Ces deux derniers éléments nous conduisent à prendre en compte la subjectivité de l’auteur, son art du texte. Dans le texte, le monde réel est exprimé à travers des signes dont le lecteur doit déterminer le sens en les mettant en rapport avec

la réalité. Ce traitement est mis en œuvre par des opérations cognitive qui permettent la reconnaissance des causes (les signes linguistiques et les règles de l’enchaînement) et des fonctions du langage (leur signification dans le monde). Pour nous, la reconstruction du sens – propre à un contexte donné – dépend des arts et des habiletés du lecteur. Ainsi, les signes ne fonctionnent que comme des instruments contenant certaines relations sémiologiques.

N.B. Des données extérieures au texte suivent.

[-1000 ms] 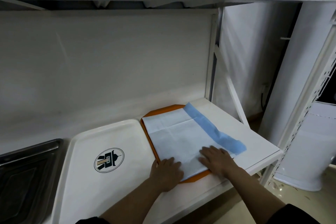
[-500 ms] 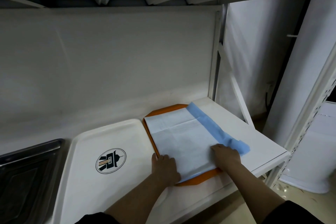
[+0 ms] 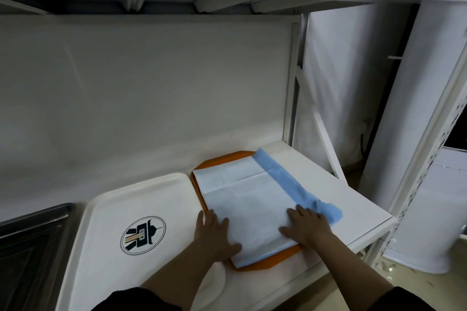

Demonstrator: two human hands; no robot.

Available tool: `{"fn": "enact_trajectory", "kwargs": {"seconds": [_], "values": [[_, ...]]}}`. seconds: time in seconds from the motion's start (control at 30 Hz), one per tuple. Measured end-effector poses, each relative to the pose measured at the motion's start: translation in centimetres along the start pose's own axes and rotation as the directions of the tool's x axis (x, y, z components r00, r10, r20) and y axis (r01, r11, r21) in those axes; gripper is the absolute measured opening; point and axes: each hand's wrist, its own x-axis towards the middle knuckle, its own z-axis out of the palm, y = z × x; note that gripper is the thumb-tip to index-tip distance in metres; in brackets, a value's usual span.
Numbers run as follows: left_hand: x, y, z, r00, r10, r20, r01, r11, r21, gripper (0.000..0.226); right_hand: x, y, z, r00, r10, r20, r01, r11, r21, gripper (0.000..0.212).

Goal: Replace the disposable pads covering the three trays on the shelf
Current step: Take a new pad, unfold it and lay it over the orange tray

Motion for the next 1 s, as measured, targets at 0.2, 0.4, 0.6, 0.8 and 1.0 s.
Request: {"fn": "enact_trajectory", "kwargs": {"seconds": [0.2, 0.4, 0.6, 0.8, 1.0], "values": [[1.4, -0.4, 0.1, 1.0, -0.001, 0.016, 0.0, 0.999, 0.034, 0.101, 1.0, -0.1, 0.3, 0.992, 0.123, -0.032, -0.122, 0.992, 0.024, 0.063], [0.5, -0.1, -2.0, 1.0, 0.005, 0.006, -0.005, 1.0, 0.0, 0.073, 0.2, -0.8, -1.0, 0.987, 0.141, -0.073, -0.135, 0.987, 0.092, 0.05], [-3.1, -1.4, -4.9, 0.998, 0.047, -0.04, -0.05, 0.995, -0.086, 0.052, -3.0, -3.4, -4.2, 0.982, 0.095, -0.161, -0.09, 0.995, 0.042, 0.044], [-7.9, -3.6, -8.9, 0.966, -0.029, -0.259, -0.007, 0.991, -0.135, 0.033, -6.6, -7.8, -8.7, 0.979, 0.073, -0.188, -0.071, 0.997, 0.016, 0.028], [-14.1, -6.4, -12.2, 0.905, -0.086, -0.417, 0.046, 0.993, -0.106, 0.024, -12.3, -12.2, -12.4, 0.933, -0.006, -0.36, -0.024, 0.997, -0.08, 0.018]]}}
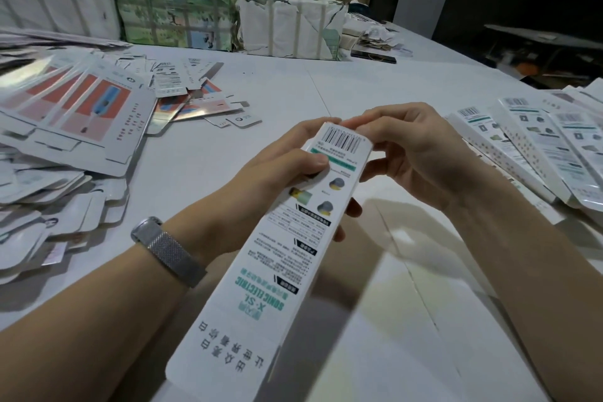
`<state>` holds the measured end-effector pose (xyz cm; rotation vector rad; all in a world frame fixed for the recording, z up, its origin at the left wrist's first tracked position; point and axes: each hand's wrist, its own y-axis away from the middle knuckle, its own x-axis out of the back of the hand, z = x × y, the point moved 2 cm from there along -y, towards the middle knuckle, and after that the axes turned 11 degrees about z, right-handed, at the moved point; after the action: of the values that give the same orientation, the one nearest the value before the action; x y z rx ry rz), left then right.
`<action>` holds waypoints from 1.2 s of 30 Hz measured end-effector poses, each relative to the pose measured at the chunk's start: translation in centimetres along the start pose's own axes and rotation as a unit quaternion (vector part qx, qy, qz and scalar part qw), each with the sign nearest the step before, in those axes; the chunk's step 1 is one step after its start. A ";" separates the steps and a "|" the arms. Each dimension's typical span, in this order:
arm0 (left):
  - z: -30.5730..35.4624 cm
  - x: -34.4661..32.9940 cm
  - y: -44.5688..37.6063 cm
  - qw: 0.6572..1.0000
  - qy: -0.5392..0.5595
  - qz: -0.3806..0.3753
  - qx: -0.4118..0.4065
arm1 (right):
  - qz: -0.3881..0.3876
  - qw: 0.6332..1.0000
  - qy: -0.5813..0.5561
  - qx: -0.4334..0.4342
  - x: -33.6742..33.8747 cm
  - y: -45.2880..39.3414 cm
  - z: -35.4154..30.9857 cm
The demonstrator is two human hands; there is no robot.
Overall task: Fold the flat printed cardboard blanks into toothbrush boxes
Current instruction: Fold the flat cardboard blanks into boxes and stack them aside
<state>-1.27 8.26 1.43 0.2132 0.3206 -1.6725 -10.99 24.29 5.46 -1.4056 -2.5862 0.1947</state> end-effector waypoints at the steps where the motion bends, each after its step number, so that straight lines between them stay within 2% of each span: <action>1: 0.1 0.1 0.0 1.000 -0.008 0.009 -0.008 | 0.006 1.000 -0.006 -0.002 -0.1 0.0 0.1; 7: -0.2 0.4 0.0 0.992 -0.097 0.072 -0.044 | 0.081 0.994 -0.073 -0.016 -1.2 -0.2 1.0; 14: 0.0 0.5 -0.1 0.981 -0.100 0.130 -0.101 | 0.055 0.991 -0.124 0.009 -2.0 0.2 1.4; 20: 0.2 0.1 0.2 0.976 -0.126 0.139 -0.112 | 0.092 0.992 -0.054 0.071 -1.9 0.3 1.0; 26: -0.1 -0.2 -0.3 0.975 -0.103 0.155 -0.121 | 0.121 0.989 -0.016 0.079 -2.7 0.7 0.9; 30: -0.5 -0.5 -0.9 0.973 -0.074 0.163 -0.145 | 0.148 0.970 0.122 0.149 -3.2 0.9 0.7; 33: -0.8 -0.9 -0.9 0.970 -0.085 0.165 -0.154 | 0.146 0.962 0.177 0.147 -3.2 1.0 0.4; 36: -0.5 -1.4 -0.9 0.965 -0.083 0.187 -0.162 | 0.114 0.959 0.226 0.130 -3.0 1.1 -0.4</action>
<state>-2.05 9.86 1.48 -0.1059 0.3951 -1.2337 -8.36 22.36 5.25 -1.4463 -1.9553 0.2094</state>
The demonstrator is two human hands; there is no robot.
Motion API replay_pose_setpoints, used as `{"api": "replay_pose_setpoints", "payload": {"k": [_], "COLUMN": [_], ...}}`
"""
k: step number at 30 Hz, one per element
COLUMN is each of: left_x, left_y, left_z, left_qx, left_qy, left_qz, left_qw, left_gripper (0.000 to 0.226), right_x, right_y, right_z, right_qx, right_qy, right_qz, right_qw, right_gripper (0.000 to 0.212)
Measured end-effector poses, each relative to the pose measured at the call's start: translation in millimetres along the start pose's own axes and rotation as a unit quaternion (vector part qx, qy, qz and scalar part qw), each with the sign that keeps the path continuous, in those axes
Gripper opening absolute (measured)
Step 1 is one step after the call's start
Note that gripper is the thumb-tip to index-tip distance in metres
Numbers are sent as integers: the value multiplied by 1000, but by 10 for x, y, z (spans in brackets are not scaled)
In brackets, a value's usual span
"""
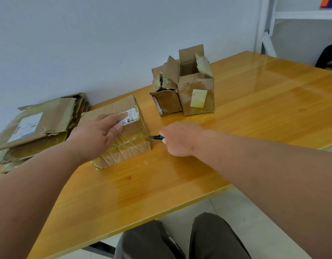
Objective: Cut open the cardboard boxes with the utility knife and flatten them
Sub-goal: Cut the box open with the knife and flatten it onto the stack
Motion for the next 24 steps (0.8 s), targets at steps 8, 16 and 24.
{"api": "replay_pose_setpoints", "payload": {"k": [8, 16, 24], "left_x": [8, 37, 20], "left_y": [8, 27, 23], "left_z": [6, 11, 17], "left_qx": [-8, -10, -9], "left_qy": [10, 0, -2], "left_qz": [-1, 7, 2], "left_qw": [1000, 1000, 1000], "left_gripper": [63, 67, 66], "right_x": [-62, -59, -90], "right_y": [-35, 36, 33], "right_z": [57, 45, 18], "right_qx": [-21, -78, -105], "right_qy": [-11, 14, 31], "right_qz": [1, -16, -9], "right_qw": [1000, 997, 994], "right_gripper": [21, 24, 28]}}
Point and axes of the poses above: each hand's wrist, its own y-axis towards the middle knuckle, its own z-axis out of the palm, x = y × z, the point moved 1 cm from there along y, towards the middle knuckle, and after that the axes turned 2 degrees about -z, right-handed, at the moved point
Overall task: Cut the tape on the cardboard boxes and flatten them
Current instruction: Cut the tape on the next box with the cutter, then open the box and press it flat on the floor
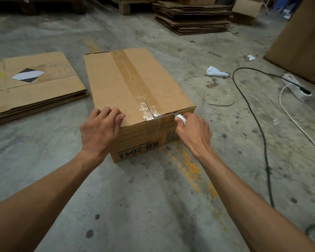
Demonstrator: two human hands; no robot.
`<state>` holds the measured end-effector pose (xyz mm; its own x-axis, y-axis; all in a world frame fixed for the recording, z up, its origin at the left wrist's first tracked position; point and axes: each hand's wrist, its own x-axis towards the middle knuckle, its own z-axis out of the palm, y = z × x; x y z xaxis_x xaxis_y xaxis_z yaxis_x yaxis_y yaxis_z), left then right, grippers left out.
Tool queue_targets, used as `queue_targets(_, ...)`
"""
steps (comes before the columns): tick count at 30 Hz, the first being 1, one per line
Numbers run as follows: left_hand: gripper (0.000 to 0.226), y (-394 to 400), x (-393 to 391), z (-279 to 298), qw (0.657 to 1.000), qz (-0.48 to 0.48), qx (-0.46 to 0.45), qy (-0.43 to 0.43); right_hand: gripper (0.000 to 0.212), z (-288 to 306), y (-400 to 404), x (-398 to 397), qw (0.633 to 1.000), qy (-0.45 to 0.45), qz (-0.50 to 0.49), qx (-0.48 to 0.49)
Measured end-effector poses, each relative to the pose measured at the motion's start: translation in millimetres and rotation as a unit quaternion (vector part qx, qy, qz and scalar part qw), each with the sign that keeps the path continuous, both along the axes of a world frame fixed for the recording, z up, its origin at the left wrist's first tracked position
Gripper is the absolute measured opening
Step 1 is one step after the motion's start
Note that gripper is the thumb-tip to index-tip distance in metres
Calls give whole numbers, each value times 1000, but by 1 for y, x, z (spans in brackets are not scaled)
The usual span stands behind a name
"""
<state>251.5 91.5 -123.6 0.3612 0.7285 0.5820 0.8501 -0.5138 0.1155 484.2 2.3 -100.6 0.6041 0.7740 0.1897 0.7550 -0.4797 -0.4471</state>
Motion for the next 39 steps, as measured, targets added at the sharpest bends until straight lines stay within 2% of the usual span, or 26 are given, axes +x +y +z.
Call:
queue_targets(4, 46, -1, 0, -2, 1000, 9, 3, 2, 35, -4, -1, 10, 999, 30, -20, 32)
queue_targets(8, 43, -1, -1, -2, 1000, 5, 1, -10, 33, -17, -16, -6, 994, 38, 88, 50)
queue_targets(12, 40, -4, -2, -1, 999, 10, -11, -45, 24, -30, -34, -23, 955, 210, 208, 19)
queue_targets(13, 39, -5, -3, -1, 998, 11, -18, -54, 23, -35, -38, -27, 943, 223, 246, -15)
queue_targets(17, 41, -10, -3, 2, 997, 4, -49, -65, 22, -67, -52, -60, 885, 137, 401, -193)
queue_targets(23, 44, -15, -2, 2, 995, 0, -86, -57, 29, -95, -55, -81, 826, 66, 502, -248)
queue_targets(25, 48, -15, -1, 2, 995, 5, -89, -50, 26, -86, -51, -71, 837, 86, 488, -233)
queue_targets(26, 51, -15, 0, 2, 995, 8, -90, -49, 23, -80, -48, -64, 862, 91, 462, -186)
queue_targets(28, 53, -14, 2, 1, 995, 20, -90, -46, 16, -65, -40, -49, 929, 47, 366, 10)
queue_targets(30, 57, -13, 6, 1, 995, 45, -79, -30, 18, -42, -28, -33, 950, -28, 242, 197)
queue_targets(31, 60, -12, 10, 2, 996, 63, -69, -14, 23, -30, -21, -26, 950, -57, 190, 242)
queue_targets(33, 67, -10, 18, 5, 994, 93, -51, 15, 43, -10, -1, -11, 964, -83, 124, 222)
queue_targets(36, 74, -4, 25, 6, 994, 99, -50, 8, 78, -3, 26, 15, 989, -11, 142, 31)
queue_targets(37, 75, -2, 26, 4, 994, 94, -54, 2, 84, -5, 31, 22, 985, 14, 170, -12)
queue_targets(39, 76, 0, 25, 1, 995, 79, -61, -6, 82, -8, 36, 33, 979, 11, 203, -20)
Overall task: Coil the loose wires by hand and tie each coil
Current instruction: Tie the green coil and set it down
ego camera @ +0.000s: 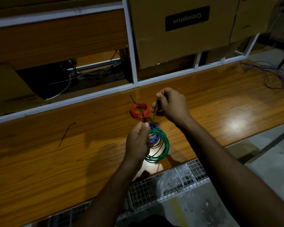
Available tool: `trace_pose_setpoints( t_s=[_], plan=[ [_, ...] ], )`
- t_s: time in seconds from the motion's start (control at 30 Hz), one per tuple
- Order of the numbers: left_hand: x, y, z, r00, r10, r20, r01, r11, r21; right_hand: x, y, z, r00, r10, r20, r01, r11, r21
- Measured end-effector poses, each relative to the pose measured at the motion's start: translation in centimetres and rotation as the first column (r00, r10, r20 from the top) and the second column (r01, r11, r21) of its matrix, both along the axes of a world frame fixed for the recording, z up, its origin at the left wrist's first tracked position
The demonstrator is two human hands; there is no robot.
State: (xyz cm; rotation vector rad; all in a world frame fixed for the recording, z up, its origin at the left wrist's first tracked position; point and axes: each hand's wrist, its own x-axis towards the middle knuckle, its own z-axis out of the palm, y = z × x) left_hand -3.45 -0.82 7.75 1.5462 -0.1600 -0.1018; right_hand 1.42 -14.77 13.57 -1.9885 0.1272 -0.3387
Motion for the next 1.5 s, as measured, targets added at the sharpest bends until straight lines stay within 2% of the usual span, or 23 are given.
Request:
trace_pose_setpoints(
  t_s=[0.1, 0.2, 0.37, 0.53, 0.63, 0.67, 0.73, 0.8, 0.87, 0.9, 1.0, 1.07, 1.13, 1.2, 1.27, 1.33, 1.43, 1.5],
  plan=[
    [0.3, 0.2, -0.7, 0.999, 0.042, 0.015, -0.043, 0.997, 0.06, -0.6, 0.7, 0.6, 1.0, 0.023, -0.014, -0.02, 0.981, 0.194],
    [0.9, 0.5, -2.2, 0.996, 0.08, 0.048, -0.085, 0.988, 0.13, -0.9, 1.4, 0.4, 0.998, 0.014, -0.059, 0.005, 0.955, 0.297],
    [1.0, 0.6, -3.5, 0.985, 0.148, 0.083, -0.164, 0.959, 0.231, -1.5, 2.5, 0.3, 0.991, 0.007, -0.132, 0.029, 0.963, 0.267],
    [1.5, 0.8, -3.8, 0.981, 0.192, -0.024, -0.176, 0.939, 0.295, -1.4, 3.3, -0.1, 0.982, 0.027, -0.188, 0.034, 0.949, 0.314],
    [2.0, 1.2, -3.3, 0.971, 0.131, -0.199, -0.101, 0.983, 0.153, -0.6, 3.1, -0.5, 0.979, 0.088, -0.183, -0.013, 0.927, 0.374],
    [2.1, 1.4, -3.1, 0.958, 0.084, -0.275, -0.069, 0.996, 0.065, -0.3, 2.7, -0.8, 0.977, 0.109, -0.182, -0.044, 0.942, 0.333],
    [2.4, 2.0, -2.7, 0.934, 0.001, -0.356, -0.038, 0.995, -0.097, -0.3, 1.7, -1.4, 0.943, 0.208, -0.258, -0.178, 0.975, 0.135],
    [3.2, 2.5, -2.6, 0.926, -0.064, -0.372, -0.023, 0.974, -0.225, -0.9, 1.2, -2.7, 0.824, 0.331, -0.461, -0.365, 0.931, 0.017],
    [4.6, 3.0, -2.9, 0.912, -0.108, -0.395, -0.026, 0.948, -0.318, -1.8, 1.2, -4.4, 0.702, 0.418, -0.576, -0.447, 0.889, 0.101],
    [5.2, 3.1, -3.0, 0.903, -0.127, -0.41, -0.026, 0.938, -0.346, -2.2, 1.3, -5.0, 0.695, 0.452, -0.559, -0.429, 0.885, 0.181],
    [6.3, 3.4, -2.8, 0.876, -0.227, -0.426, 0.034, 0.91, -0.414, -2.2, 1.4, -6.2, 0.788, 0.448, -0.422, -0.293, 0.876, 0.382],
    [6.7, 3.4, -3.1, 0.865, -0.267, -0.425, 0.09, 0.916, -0.39, -1.6, 1.1, -6.9, 0.845, 0.384, -0.371, -0.202, 0.873, 0.445],
    [7.0, 3.2, -3.5, 0.873, -0.247, -0.421, 0.142, 0.954, -0.265, -0.9, 0.4, -7.5, 0.89, 0.307, -0.338, -0.124, 0.875, 0.467],
    [7.3, 2.7, -3.8, 0.884, -0.226, -0.41, 0.201, 0.974, -0.102, -0.1, -0.6, -7.9, 0.908, 0.261, -0.328, -0.069, 0.864, 0.499],
    [7.6, 2.1, -4.0, 0.896, -0.223, -0.385, 0.214, 0.975, -0.066, 0.6, -1.7, -8.1, 0.9, 0.274, -0.34, -0.061, 0.85, 0.523],
    [8.7, 0.8, -4.2, 0.934, -0.167, -0.316, 0.153, 0.986, -0.07, 1.9, -3.2, -8.3, 0.872, 0.347, -0.346, -0.076, 0.793, 0.604],
    [11.0, -2.2, -4.8, 0.96, 0.013, -0.279, -0.03, 0.998, -0.056, 4.3, -5.7, -8.5, 0.848, 0.431, -0.309, -0.065, 0.662, 0.747],
    [12.7, -4.3, -5.1, 0.952, 0.116, -0.282, -0.124, 0.992, -0.01, 6.4, -7.4, -8.9, 0.851, 0.43, -0.301, -0.08, 0.673, 0.736]
  ],
)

En réalité, F. Rastier soutient qu’il existe trois causes de variation des représentations : l’auteur est dissocié de son intention en raison du découpage de la réalité ; il pointe vers un monde mais sans le désigner directement ; en outre, s’il avait des destinataires lors de la rédaction du texte, il s’adresse ensuite à tous. Ceci relève de la rencontre de la subjectivité de l’auteur et de celle du lecteur, ce qui provoque une variation des représentations d’un même texte en raison de la discordance des caractères entre l’auteur, le lecteur et le monde. L’auteur est considéré comme le foyer

énonciateur ; le lecteur, qui est le foyer interprétatif, peut l’identifier grâce à son style.

2.3.1.2. Trois pôles intrinsèques

Au cours de l’activité d’interprétation, le plan intrinsèque (le monde) résulte de la réflexion sur le plan extrinsèque (les interactions dans l’objet texte entre les trois paramètres : l’émetteur, le récepteur et le monde). Dans la situation de lecture, les trois pôles intrinsèques, qui sont les trois paramètres en relation avec le monde réel, interagissent par leur incidence sur le texte en contact avec le réel. Par exemple, le genre détermine l’emploi des unités linguistiques relatives à la place de l’énonciateur et du destinataire. Leur statut dans le monde du texte est en effet mesuré par celui qu’ils ont dans la réalité. F. Rastier fait appel à la théorie de l’impression référentielle48 qui définit les trois pôles en les détachant du réel afin de préciser leur rôle dans le texte.

Pour discerner les pôles intrinsèques, dès l’entrée dans le texte, monde à construire, le récepteur réel crée des images fictives en se référant à la réalité pour construire la compréhension du texte. Nous découvrons donc les interactions entre les plans intrinsèque et extrinsèque. F. Rastier nous explique à ce sujet49 que

« Certes, le lecteur réel s’imagine un monde, un auteur, et peut-être lui- même. Ses représentations, rapportées à la réalité supposée des pôles extrinsèques, deviennent pour lui le ‘réel’. »

Dès lors, la reconstruction du sens textuel se réalise dans le monde imaginaire où se trouvent les trois pôles.